Cesena, “vai a comprare l’iPhone e scegli il finanziamento”: in carcere due truffatori che sfruttavano persone fragili

Cesena
  • 19 dicembre 2025

Nei giorni scorsi i Carabinieri della Stazione di Cesena hanno dato esecuzione all’ordinanza di custodia cautelare in carcere, emessa dal gip di Forlì nei confronti di un 38enne e un 31enne, italiani, già noti per pregresse vicende penali, ritenuti presunti responsabili di diversi episodi di “estorsione”, “truffa”, “circonvenzione di persone incapaci”, “minaccia” e “violenza privata”, in concorso tra loro e, in alcuni casi, anche con un terzo complice, denunciato a piede libero.

La truffa sfruttando persone fragili

L’attività d’indagine, coordinata dalla Procura della Repubblica di Forlì, è stata avviata nella scorsa estate, a seguito delle denunce presentate da un responsabile di una catena di negozi di elettronica al centro Montefiore, ove l’attività illecita veniva portata a compimento, e da una delle vittime. Le modalità messe in atto avvenute dal luglio scorso nelle province di Forlì-Cesena e Rimini, consistevano nell’individuare soggetti “fragili”, ossia in condizioni di marginalità socio-economica, nell’adescarli promettendo loro del denaro e nell’accompagnarli in vari negozi di elettronica. Qui, li inducevano ad acquistare prodotti di telefonia di alta gamma, tramite finanziamenti stipulati direttamente presso gli stessi punti vendita, e una volta usciti se ne appropriavano dietro minimi compensi.

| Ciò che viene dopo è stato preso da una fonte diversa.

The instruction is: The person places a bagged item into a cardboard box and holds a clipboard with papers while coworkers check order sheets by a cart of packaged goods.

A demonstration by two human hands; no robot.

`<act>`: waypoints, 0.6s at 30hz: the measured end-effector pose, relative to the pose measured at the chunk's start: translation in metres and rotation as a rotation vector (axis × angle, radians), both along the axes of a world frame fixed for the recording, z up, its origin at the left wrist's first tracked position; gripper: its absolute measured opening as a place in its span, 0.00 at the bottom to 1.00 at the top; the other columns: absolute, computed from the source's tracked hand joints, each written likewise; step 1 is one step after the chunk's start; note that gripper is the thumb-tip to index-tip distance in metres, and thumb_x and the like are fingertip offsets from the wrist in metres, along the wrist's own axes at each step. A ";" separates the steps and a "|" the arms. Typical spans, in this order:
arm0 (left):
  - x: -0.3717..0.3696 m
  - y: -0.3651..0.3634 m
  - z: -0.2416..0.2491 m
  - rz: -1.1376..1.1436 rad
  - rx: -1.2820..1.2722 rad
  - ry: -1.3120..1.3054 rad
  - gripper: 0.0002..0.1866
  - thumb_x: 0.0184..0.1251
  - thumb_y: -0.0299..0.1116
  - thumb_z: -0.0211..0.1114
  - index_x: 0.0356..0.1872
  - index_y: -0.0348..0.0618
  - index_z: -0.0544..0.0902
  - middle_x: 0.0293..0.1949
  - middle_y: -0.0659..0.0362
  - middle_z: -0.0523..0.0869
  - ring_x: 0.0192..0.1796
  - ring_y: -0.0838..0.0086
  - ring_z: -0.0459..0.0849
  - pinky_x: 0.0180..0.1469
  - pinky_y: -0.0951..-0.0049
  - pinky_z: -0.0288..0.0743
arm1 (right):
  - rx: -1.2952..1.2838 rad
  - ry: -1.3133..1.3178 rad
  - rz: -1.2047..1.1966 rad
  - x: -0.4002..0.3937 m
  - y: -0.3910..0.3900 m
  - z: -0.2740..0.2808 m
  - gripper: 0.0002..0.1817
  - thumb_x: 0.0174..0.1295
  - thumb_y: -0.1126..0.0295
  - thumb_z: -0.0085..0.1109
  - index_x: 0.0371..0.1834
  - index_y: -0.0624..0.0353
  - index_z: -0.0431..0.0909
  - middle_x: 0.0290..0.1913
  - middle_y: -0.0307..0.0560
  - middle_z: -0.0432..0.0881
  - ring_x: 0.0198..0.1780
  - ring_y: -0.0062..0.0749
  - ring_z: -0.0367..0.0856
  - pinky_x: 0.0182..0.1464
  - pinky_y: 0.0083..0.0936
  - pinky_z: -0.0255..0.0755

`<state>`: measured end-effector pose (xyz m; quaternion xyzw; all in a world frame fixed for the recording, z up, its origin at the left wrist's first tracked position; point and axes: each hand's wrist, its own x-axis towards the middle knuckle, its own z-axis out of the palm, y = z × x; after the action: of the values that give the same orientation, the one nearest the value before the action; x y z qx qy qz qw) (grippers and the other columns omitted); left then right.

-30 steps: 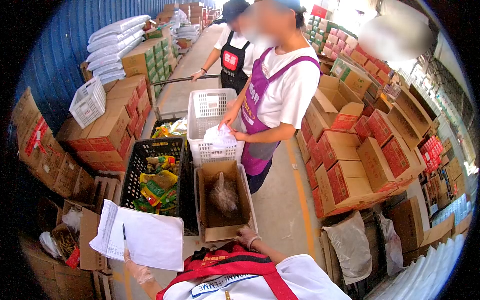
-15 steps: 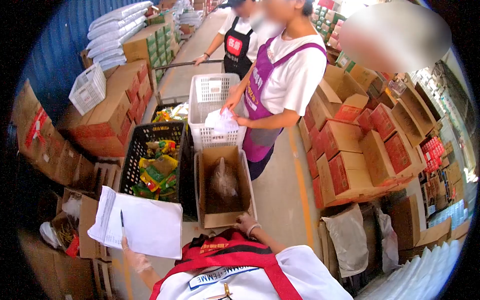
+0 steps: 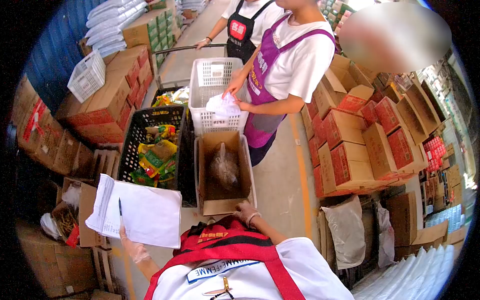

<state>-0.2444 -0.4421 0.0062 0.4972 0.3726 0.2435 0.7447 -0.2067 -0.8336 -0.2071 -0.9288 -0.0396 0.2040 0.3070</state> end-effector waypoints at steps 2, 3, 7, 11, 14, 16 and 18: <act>-0.001 0.001 -0.004 -0.004 0.008 -0.002 0.16 0.67 0.32 0.51 0.53 0.35 0.72 0.50 0.53 0.78 0.48 0.68 0.80 0.48 0.69 0.79 | -0.022 0.000 -0.016 0.000 0.001 0.000 0.20 0.55 0.57 0.61 0.45 0.61 0.79 0.45 0.59 0.76 0.47 0.51 0.76 0.51 0.36 0.71; -0.002 0.001 -0.005 -0.019 0.089 0.050 0.17 0.67 0.33 0.51 0.53 0.35 0.72 0.49 0.53 0.78 0.48 0.68 0.80 0.48 0.68 0.80 | -0.021 0.002 -0.015 0.000 0.001 0.001 0.20 0.55 0.57 0.61 0.45 0.61 0.79 0.45 0.59 0.76 0.47 0.51 0.76 0.51 0.36 0.71; 0.003 0.004 0.006 0.077 -0.375 -0.114 0.17 0.67 0.35 0.52 0.52 0.35 0.73 0.48 0.53 0.79 0.47 0.67 0.80 0.47 0.68 0.80 | -0.017 -0.008 -0.009 0.001 0.002 0.009 0.20 0.55 0.57 0.61 0.45 0.61 0.79 0.45 0.58 0.76 0.47 0.50 0.77 0.50 0.37 0.71; 0.001 0.006 -0.004 0.040 -0.113 -0.038 0.17 0.67 0.36 0.52 0.51 0.34 0.74 0.49 0.53 0.80 0.48 0.66 0.80 0.47 0.67 0.80 | -0.006 0.012 -0.007 0.003 0.002 0.014 0.21 0.55 0.57 0.61 0.45 0.61 0.79 0.45 0.59 0.76 0.48 0.51 0.76 0.51 0.37 0.71; 0.003 0.004 0.008 0.090 -0.350 -0.078 0.17 0.67 0.33 0.52 0.52 0.34 0.73 0.50 0.52 0.79 0.48 0.66 0.80 0.49 0.66 0.79 | -0.024 -0.015 0.025 0.002 0.002 0.015 0.21 0.55 0.57 0.60 0.46 0.61 0.78 0.45 0.59 0.77 0.49 0.52 0.76 0.51 0.38 0.71; 0.000 -0.009 0.017 -0.006 -0.057 -0.004 0.18 0.65 0.29 0.53 0.55 0.34 0.70 0.51 0.50 0.78 0.49 0.66 0.80 0.52 0.66 0.77 | -0.024 0.012 0.031 0.003 0.000 0.008 0.23 0.55 0.53 0.59 0.47 0.59 0.78 0.47 0.60 0.76 0.50 0.53 0.74 0.53 0.39 0.70; -0.005 0.002 0.004 -0.047 -0.114 -0.075 0.19 0.64 0.27 0.54 0.56 0.34 0.69 0.51 0.50 0.78 0.50 0.66 0.79 0.53 0.67 0.76 | -0.021 0.039 0.063 0.003 0.000 0.003 0.26 0.55 0.50 0.58 0.49 0.58 0.77 0.49 0.62 0.75 0.52 0.54 0.73 0.54 0.40 0.68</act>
<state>-0.2491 -0.4401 0.0099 0.4532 0.3460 0.2228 0.7907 -0.2037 -0.8333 -0.2036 -0.9262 -0.0605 0.2319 0.2912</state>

I sospetti delle dipendenti

Quando le dipendenti dei negozi di elettronica o le addette all’inserimento della richiesta di finanziamento, si accorgevano delle condizioni psico-fisiche degli acquirenti per cui manifestavano l’intenzione di non portare a compimento l’operazione, venivano minacciate e intimidite dai malviventi che intervenivano e le obbligavano a concludere le operazioni nonché a consegnare i telefoni, di cui poi si impossessavano. Parallelamente le vittime si impegnavano ad esborsi di denaro a rate, che erano incompatibili con le loro condizioni economiche, il tutto a vantaggio esclusivo degli indagati che ricevevano e rivendevano gli apparati elettronici. L’attività investigativa ha consentito di raccogliere precisi elementi a carico dei responsabili dei reati, commessi in danno di almeno sei persone, alcune delle quali hanno stipulato più richieste di finanziamento, per una decina di operazioni finanziarie ed un valore complessivo di beni acquisiti di circa 30.000 euro.

Il G.I.P. del Tribunale di Forlì, confermando pienamente i risultati delle investigazioni, tenuto conto della gravità delle ripetute condotte illecite nonché dell’elevato pericolo di una loro reiterazione, ha disposto, a carico dei presunti autori, la misura della custodia in carcere. Entrambi gli arrestati, rintracciati dai Carabinieri di Cesena, con il supporto dai carabinieri della Stazione di Torino le Vallette, nelle loro abitazioni della periferia di Torino, sono reclusi presso la casa circondariale del capoluogo piemontese, a disposizione dell’Autorità Giudiziaria di Forlì.